Par ailleurs, la magistrature, presque exclusivement masculine, est vieillissante, ce qui explique la levée de boucliers contre le projet de Morsi de ramener l’âge de la retraite de 70 à 60 ans. Pourtant, les juges ne sont pas de dociles exécutants, et ils l’ont montré, avant la révolution, en s’opposant à des décisions du pouvoir, en invalidant par exemple les élections truquées en faveur du Parti national démocratique (PND) de Moubarak.

"L’idée d’une justice du téléphone est très populaire, mais elle est largement mythique, tranche Nathan Brown, politologue à l’université George-Washington. Les juges se voient comme les garants de l’État de droit. Ils jouissent d’une importante autonomie budgétaire et hiérarchique.
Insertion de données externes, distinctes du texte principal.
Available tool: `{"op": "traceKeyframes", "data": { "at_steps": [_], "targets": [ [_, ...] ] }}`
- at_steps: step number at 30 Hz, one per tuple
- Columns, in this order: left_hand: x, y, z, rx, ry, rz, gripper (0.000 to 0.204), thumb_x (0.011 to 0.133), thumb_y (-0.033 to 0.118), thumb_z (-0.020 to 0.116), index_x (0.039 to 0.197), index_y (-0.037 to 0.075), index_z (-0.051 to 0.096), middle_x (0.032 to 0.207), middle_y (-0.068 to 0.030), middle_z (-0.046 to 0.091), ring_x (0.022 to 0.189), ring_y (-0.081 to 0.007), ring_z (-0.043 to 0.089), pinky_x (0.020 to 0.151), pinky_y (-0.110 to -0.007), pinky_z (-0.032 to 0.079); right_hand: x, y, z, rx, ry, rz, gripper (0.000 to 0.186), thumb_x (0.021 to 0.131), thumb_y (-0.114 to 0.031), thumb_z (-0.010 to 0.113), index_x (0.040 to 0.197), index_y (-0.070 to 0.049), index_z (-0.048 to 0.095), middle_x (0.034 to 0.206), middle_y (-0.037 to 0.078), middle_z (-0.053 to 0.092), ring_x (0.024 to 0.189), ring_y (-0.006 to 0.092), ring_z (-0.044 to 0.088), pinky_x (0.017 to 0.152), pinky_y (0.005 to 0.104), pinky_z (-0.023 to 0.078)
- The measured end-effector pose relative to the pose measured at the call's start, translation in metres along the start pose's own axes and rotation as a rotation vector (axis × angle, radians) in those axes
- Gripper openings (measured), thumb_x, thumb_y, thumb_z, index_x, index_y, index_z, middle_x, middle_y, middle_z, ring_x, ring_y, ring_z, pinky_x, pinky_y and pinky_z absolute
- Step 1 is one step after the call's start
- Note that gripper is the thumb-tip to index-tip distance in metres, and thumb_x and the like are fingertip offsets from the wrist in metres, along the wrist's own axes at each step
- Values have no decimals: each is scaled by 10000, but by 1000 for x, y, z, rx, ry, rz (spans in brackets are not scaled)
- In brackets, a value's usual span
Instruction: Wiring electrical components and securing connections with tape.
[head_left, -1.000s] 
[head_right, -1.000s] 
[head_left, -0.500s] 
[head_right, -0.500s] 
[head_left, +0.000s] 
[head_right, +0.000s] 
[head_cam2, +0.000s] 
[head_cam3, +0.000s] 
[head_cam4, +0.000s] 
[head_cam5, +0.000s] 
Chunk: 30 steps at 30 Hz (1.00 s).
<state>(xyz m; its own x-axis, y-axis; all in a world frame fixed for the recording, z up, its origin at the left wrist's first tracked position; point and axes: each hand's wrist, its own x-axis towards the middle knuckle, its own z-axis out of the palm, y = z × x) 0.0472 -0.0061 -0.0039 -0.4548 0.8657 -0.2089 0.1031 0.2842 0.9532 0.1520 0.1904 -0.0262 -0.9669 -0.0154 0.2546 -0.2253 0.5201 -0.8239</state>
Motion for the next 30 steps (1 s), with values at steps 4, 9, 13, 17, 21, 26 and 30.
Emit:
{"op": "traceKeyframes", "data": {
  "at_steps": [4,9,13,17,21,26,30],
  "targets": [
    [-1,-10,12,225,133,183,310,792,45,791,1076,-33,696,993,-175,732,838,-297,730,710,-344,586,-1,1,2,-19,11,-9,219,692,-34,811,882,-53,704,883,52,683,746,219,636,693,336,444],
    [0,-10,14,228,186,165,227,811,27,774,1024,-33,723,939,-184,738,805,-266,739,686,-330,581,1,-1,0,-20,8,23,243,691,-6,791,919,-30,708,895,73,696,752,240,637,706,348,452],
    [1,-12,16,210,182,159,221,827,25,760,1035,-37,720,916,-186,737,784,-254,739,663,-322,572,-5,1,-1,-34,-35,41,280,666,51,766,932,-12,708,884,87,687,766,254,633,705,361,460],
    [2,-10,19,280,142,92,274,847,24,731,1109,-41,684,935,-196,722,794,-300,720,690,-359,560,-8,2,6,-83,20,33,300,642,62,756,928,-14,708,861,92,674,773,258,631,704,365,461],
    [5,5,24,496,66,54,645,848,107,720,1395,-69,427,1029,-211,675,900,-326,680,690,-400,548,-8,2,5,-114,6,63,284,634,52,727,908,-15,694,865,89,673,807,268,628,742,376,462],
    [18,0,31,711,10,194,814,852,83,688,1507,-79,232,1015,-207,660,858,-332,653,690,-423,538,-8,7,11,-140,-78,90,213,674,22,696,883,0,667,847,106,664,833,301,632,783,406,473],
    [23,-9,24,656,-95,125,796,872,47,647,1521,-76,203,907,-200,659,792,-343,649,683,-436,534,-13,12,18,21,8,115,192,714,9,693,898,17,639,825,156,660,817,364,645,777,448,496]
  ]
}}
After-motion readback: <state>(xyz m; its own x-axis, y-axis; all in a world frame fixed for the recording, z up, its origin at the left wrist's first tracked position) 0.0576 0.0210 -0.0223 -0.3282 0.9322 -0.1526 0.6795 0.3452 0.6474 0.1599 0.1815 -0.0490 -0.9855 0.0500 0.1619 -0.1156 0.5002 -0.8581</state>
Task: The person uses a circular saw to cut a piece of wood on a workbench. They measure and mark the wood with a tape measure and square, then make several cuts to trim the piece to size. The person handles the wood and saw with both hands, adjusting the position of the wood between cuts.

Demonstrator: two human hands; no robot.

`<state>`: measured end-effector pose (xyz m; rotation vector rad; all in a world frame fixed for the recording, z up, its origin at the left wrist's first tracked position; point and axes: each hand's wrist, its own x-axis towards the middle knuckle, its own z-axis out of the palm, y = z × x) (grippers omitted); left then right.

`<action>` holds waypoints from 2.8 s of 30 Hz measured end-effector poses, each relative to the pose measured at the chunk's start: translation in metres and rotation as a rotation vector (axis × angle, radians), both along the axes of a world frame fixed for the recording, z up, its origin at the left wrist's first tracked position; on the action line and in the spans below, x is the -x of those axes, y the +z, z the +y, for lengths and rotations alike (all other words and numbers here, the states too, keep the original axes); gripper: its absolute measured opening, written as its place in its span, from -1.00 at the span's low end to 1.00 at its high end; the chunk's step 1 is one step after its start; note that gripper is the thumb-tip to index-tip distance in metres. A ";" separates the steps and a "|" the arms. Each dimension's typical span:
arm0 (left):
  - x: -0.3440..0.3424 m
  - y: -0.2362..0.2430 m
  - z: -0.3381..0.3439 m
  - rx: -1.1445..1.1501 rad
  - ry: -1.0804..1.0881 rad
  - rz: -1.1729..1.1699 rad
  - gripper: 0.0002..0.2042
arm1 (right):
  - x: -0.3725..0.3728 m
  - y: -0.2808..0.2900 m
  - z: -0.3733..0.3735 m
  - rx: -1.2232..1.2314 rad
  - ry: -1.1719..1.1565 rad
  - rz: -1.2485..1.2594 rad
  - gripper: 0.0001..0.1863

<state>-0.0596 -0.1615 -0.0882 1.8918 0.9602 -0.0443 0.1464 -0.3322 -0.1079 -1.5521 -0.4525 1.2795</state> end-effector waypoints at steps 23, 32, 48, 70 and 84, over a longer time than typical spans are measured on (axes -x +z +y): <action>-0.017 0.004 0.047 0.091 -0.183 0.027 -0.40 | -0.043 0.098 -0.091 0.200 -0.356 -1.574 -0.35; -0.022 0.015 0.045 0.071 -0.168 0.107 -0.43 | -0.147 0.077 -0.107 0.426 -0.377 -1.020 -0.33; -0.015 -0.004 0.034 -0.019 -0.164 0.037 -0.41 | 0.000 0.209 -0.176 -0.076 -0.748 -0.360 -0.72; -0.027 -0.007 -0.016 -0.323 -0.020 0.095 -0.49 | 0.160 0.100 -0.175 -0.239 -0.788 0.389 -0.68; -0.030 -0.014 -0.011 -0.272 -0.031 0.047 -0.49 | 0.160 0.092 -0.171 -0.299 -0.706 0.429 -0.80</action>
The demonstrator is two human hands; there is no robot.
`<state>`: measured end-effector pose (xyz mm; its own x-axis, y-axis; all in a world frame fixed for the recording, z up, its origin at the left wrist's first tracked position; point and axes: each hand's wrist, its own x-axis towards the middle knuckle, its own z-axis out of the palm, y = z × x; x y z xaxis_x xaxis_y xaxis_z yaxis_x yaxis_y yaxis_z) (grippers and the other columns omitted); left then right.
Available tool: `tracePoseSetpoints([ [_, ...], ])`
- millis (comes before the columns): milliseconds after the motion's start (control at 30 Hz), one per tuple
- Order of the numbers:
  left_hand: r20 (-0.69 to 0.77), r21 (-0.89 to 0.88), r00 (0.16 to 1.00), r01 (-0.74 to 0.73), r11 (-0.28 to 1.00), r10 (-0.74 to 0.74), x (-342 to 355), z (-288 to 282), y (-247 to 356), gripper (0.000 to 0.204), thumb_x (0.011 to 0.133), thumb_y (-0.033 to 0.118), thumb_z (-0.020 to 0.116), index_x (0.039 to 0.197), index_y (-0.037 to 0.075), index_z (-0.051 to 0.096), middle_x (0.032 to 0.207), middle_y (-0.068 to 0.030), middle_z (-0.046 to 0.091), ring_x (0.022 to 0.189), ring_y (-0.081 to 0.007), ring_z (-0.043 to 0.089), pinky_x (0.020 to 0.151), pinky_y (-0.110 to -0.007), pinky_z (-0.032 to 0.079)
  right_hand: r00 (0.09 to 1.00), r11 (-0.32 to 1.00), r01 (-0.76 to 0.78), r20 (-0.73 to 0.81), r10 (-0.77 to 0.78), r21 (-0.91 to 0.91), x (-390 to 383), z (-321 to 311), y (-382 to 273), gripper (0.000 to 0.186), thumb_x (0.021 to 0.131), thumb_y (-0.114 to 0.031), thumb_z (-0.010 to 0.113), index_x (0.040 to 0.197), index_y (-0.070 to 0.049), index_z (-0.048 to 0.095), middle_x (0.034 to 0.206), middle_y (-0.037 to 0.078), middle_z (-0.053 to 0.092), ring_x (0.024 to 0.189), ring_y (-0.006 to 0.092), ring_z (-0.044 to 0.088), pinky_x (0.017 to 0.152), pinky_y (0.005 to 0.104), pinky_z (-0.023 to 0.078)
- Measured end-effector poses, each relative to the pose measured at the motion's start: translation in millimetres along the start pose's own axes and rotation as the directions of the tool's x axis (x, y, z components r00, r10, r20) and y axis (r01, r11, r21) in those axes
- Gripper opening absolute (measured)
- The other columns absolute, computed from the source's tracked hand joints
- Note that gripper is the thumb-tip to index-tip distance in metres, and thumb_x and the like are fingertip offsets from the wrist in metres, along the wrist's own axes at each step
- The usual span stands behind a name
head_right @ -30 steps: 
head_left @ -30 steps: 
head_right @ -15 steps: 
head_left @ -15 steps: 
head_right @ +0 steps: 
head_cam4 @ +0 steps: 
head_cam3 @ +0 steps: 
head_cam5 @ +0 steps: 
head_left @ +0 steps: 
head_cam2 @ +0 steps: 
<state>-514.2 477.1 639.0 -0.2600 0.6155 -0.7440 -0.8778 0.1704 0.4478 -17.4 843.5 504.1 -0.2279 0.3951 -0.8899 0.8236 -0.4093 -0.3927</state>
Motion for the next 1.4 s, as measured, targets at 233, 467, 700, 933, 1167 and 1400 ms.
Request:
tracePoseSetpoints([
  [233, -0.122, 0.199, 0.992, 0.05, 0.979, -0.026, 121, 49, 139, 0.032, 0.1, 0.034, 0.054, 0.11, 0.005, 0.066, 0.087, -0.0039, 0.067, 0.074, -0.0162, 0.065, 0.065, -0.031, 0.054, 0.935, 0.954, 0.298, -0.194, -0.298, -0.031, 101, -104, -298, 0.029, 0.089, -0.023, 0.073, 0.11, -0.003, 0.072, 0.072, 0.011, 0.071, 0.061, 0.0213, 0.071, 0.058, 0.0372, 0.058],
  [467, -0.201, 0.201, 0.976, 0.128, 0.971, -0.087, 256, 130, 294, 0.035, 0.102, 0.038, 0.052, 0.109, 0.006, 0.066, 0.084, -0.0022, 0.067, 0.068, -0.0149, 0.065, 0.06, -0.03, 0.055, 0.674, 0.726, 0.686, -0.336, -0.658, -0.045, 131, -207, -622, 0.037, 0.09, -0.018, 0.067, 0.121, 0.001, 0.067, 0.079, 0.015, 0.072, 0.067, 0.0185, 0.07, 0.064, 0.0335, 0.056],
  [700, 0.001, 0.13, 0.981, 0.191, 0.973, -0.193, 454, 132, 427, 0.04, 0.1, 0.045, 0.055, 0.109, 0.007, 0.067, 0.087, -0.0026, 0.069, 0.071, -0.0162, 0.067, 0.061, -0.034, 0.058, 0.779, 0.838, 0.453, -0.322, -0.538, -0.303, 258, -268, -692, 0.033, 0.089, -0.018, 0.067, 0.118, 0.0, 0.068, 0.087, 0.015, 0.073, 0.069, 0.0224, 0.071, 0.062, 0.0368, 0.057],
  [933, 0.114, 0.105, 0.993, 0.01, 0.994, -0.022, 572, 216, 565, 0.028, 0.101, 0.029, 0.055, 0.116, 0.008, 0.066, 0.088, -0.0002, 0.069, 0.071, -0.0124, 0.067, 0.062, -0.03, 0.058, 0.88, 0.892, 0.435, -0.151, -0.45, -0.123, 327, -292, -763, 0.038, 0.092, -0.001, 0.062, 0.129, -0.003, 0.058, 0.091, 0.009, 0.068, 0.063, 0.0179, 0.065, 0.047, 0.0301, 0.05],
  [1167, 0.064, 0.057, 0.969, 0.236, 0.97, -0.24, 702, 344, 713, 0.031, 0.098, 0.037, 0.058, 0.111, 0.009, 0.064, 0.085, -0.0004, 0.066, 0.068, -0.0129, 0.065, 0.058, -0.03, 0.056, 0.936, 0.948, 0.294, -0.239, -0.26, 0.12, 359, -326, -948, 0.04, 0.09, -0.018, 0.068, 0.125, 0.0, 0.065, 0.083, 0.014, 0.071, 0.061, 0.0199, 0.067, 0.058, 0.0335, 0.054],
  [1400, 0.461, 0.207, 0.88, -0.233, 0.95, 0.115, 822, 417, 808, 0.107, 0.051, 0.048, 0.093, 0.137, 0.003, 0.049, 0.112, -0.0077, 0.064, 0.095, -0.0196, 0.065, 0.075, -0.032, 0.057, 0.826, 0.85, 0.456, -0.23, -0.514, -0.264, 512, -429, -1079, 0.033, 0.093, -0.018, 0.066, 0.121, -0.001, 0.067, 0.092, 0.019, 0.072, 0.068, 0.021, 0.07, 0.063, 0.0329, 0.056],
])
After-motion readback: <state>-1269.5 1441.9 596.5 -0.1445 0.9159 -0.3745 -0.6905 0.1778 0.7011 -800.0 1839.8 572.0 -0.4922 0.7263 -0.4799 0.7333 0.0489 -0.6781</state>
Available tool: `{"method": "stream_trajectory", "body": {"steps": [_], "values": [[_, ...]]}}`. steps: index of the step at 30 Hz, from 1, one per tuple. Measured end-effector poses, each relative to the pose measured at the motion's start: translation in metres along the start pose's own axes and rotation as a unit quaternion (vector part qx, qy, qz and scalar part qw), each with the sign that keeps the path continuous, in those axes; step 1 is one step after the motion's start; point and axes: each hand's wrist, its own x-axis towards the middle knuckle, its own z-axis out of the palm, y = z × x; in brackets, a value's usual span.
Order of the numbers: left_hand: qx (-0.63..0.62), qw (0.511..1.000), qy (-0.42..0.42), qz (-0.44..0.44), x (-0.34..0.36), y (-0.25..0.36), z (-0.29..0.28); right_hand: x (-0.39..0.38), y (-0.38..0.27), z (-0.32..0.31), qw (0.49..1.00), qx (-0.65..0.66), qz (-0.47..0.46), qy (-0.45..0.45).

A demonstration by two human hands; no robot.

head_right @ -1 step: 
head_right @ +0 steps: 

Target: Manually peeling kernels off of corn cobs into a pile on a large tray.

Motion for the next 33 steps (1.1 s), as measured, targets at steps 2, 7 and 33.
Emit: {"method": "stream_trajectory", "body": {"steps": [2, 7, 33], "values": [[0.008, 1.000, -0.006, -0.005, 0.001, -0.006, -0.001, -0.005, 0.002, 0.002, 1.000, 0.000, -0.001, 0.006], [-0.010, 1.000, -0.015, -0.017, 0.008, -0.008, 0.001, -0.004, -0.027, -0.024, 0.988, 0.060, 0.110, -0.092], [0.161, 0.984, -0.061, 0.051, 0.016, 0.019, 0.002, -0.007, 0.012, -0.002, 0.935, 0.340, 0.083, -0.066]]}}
Mais la législation qu’ils doivent appliquer est obsolète, et les enquêtes criminelles s’appuient encore beaucoup trop sur le travail opaque des moukhabarat."

On ajoutera que les décisions calamiteuses (révocation du procureur général, décrets supraconstitutionnels) prises par le président islamiste Mohamed Morsi ont radicalisé les juges. Même les plus réformistes qui s’étaient illustrés sous Moubarak ont perdu de leur aura. Certains se sont trop rapprochés du pouvoir islamiste et ont été poursuivis depuis 2013. D’autres, par prudence, préfèrent ne pas rompre l’unanimisme. L’indépendance a ses limites.

Condamnations massives

Le 2 décembre, le président Abdel Fattah al-Sissi, qui exerce par décret le pouvoir législatif en l’absence d’un Parlement élu, promet une nouvelle loi qui punit l’insulte aux révolutions du 25 Janvier et du 30 Juin. Tentative de mettre fin à la controverse sur laquelle des deux dates marque le soulèvement légitime du peuple égyptien ou dérive autoritaire ? Les détails du projet n’ont pas été annoncés.

Le même jour, la cour criminelle de Gizeh condamne à mort 188 personnes pour le meurtre de douze officiers de police, en 2013. Les procès de masse avec des records de condamnations à la peine capitale se succèdent. Cette année, la cour d’Al-Minya a condamné à mort plus de 1 200 personnes. La procédure étant très longue et susceptible d’appel, le total a été ramené à environ 200.